Exercise aim>
A single number is the whole answer: the count of lines in the records where "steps" occurs.

Data in this exercise>
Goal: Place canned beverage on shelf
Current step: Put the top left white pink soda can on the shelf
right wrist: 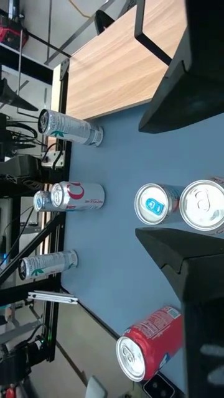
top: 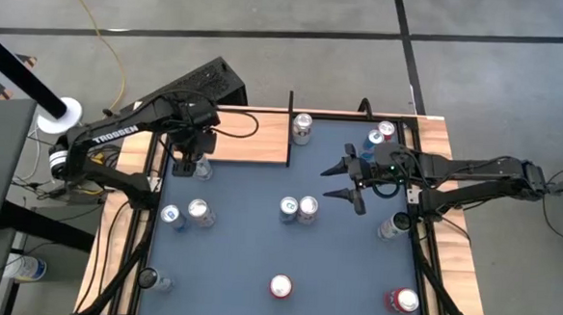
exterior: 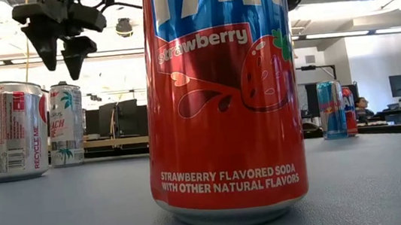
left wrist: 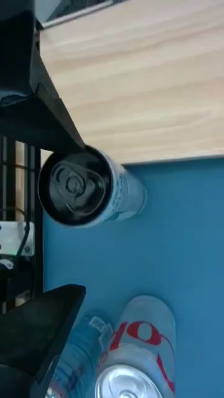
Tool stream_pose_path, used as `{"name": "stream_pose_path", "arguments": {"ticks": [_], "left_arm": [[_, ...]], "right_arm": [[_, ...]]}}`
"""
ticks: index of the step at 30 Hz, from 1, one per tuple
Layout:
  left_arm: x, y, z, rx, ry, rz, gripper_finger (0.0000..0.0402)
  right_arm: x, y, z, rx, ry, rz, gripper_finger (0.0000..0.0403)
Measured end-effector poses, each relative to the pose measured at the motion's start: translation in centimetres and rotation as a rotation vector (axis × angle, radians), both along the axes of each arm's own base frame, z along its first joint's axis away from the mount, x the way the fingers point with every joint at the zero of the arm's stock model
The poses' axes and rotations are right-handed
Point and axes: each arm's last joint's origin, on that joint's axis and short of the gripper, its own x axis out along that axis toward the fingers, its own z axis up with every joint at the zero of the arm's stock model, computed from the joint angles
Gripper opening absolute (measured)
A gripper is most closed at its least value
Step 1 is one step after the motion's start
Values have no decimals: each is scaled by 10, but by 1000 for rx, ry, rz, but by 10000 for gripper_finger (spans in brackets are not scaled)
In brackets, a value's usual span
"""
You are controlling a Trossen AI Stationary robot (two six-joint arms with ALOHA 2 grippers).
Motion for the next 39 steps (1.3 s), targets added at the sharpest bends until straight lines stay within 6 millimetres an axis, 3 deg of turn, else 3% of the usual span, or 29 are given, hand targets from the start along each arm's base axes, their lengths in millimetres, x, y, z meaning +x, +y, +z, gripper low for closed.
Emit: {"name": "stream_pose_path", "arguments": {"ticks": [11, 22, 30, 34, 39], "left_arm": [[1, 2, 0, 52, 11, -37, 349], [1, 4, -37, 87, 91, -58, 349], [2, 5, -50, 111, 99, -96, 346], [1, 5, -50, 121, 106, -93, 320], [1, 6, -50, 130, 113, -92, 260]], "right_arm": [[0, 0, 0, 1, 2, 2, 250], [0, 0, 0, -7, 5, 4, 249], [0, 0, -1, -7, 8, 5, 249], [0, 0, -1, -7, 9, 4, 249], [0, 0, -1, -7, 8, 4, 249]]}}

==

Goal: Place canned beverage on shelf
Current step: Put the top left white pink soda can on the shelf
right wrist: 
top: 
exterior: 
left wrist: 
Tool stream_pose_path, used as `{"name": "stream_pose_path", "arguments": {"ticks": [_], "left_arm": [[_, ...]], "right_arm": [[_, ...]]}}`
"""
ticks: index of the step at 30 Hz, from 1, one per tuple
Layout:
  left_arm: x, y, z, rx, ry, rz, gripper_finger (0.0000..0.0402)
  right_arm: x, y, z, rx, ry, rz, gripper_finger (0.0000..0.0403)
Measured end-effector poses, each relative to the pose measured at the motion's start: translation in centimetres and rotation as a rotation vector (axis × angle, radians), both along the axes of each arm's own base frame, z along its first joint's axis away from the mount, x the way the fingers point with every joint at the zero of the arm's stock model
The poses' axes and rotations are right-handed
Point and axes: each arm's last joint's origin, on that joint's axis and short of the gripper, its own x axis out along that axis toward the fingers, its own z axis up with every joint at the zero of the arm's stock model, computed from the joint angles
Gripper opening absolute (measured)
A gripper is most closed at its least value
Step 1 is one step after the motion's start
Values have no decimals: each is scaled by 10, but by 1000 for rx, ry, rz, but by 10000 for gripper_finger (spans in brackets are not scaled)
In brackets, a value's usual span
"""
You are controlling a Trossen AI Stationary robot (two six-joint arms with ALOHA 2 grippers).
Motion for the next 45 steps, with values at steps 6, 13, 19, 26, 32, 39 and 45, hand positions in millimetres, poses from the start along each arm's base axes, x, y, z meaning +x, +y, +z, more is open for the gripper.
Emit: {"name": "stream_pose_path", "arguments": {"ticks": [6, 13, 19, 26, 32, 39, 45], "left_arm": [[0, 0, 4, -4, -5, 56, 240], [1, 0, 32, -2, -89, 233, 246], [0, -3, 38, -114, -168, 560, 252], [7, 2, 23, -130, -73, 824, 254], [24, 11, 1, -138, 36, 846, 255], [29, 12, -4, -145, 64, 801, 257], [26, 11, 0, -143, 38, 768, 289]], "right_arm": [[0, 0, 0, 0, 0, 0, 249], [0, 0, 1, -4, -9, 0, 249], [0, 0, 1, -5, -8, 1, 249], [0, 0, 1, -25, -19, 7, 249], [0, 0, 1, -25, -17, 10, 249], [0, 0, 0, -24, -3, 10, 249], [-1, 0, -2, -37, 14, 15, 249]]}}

Answer to the problem>
2